A spokesperson for the executive European Commission declined to comment on the Reuters survey. The Commission has previously defended its draft proposal's "clear and tight conditions" for gas and nuclear investments, which it says are needed to "facilitate the transition towards a predominantly renewable-based future".

Once the Commission publishes a final proposal for the rules, they could take effect from Jan. 2023, unless vetoed by a supermajority of EU member states or a majority of EU lawmakers.

MUCH AT STAKE

The intensity of lobbying on the issue reflects how much is at stake for the nuclear and natural gas sectors that fear their cost of financing may rise if they are not included in the green taxonomy.

From an investor point of view, their inclusion could broaden the range of eligible sustainable assets.

Henrik Pontzen, head of environmental, social and corporate governance (ESG) at Union Investment, which manages around 430 billion euros ($484.70 billion), said his firm already included gas in its sustainable investment products, and could revisit its negative stance on nuclear power if the taxonomy plan is approved.

Guillaume Mascotto, head of ESG strategy at Jennison Associates, which has around $240 billion in assets, said gas and nuclear power were needed to ensure a smooth transition.

"We believe the inclusion of natural gas and nuclear power in the EU taxonomy is necessary to support a global and total - meaning inclusive - transition to a lower-carbon economy," Mascotto said.

Members of an expert panel advising the Commission said this week https://www.reuters.com/markets/europe/eu-plan-label-gas-nuclear-green-could-mislead-investors-advisers-say-2022-01-24 the draft rules were not in line with 2050 net-zero targets because they included gas power plants with above-average emissions and nuclear plants that may launch too late to help cut emissions by 2050.

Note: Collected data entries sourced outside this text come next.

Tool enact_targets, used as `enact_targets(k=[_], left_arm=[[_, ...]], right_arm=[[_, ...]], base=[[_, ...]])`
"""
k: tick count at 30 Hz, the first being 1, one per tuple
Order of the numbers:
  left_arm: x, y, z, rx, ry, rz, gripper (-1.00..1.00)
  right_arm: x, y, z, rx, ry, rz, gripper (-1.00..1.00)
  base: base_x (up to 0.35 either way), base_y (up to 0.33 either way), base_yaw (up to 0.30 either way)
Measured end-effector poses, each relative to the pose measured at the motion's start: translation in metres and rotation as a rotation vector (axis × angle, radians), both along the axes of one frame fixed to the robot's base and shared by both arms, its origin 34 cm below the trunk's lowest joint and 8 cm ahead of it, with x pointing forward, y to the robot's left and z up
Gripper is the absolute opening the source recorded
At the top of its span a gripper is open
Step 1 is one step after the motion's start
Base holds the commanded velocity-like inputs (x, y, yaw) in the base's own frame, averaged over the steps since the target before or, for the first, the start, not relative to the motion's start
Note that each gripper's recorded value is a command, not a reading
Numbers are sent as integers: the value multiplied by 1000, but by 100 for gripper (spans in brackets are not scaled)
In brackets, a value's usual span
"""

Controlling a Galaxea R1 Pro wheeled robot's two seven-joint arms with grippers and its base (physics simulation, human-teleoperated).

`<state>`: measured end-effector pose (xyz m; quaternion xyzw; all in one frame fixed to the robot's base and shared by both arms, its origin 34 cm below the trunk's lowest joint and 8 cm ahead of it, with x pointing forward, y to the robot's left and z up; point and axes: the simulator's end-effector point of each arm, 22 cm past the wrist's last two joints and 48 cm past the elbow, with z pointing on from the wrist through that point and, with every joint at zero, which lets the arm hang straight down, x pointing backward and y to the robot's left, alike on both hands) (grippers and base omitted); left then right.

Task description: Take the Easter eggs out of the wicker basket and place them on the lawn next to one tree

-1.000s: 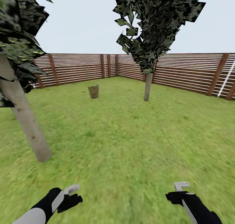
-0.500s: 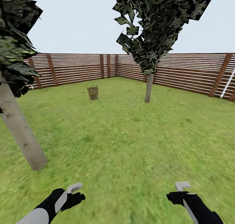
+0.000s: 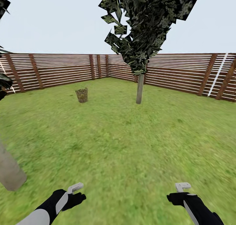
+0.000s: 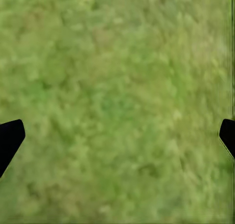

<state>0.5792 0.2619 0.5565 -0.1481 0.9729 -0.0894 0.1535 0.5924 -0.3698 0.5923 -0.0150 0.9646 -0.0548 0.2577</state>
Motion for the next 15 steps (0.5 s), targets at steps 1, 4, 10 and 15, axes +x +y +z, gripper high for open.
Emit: enact_targets(k=[1,4,10,15], left_arm=[[0,0,0,0,0,0,100],[0,0,0,-1,0,0,100],[-1,-1,0,-1,1,0,100],[-1,-1,0,-1,2,0,100]], right_arm=[[0,0,0,0,0,0,100],[0,0,0,0,0,-1,100],[0,0,0,-1,0,-2,100],[0,0,0,-1,-1,-2,100]], base=[[331,-137,-299],[331,-137,-223],[331,-137,-42],[331,-137,-3]])
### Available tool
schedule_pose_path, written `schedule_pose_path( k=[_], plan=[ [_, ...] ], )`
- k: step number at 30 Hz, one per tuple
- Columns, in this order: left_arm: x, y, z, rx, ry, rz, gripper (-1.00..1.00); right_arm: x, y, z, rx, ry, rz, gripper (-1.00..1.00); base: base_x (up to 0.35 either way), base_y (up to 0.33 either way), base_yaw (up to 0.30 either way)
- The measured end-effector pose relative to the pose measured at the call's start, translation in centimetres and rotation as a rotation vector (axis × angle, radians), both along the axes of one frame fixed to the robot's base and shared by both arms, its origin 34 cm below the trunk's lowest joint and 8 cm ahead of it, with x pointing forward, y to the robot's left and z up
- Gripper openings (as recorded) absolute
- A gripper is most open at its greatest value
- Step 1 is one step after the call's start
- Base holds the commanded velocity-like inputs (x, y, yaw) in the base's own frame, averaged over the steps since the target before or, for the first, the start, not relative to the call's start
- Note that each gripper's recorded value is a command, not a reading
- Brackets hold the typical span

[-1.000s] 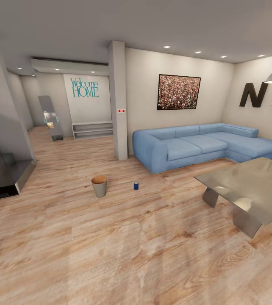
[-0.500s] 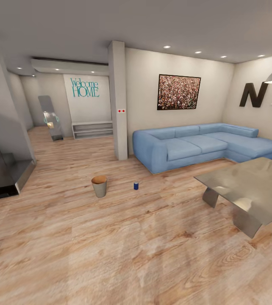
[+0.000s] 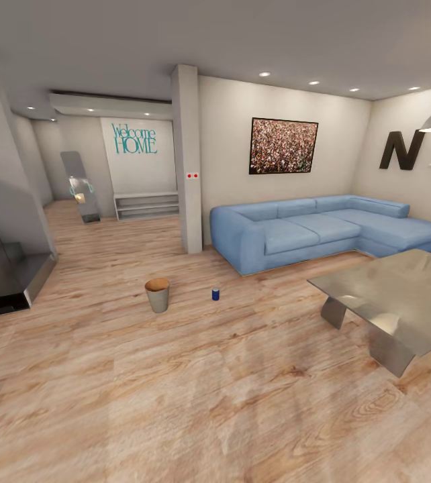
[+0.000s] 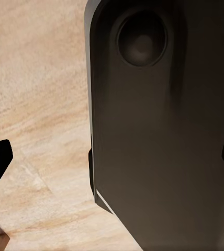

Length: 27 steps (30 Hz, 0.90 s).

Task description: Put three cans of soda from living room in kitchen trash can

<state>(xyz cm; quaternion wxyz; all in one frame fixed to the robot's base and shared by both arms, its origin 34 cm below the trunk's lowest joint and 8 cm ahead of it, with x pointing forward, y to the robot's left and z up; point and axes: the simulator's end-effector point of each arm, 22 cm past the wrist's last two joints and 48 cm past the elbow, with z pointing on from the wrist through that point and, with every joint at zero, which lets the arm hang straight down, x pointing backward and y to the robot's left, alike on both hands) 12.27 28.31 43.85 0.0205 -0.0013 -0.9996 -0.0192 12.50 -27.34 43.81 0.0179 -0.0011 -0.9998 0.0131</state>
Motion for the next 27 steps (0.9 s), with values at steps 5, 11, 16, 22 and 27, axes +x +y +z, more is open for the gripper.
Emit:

Will Martindale, group head of sustainability at Cardano, which advises and invests on behalf of pension schemes, was among those who said a taxonomy that left some fund managers feeling the need to deviate from it would make comparison harder for smaller asset owners.

"Essentially I'm having to compare black box methodologies - which I as a resource-constrained asset owner might not have the skills, resources, knowledge to properly do," Martindale said.

Jean-Jacques Barberis, director of the Institutional and Corporate Clients division & ESG at Europe's biggest asset manager Amundi, said the industry needed common standards but would find a way.

© Reuters. FILE PHOTO: A general view of a Belgian nuclear power station in Tihange March 15, 2011.   REUTERS/Thierry Roge/File Photo

"We will adapt to it, whether the European Commission decides to include gas and nuclear in the taxonomy or not," Barberis said.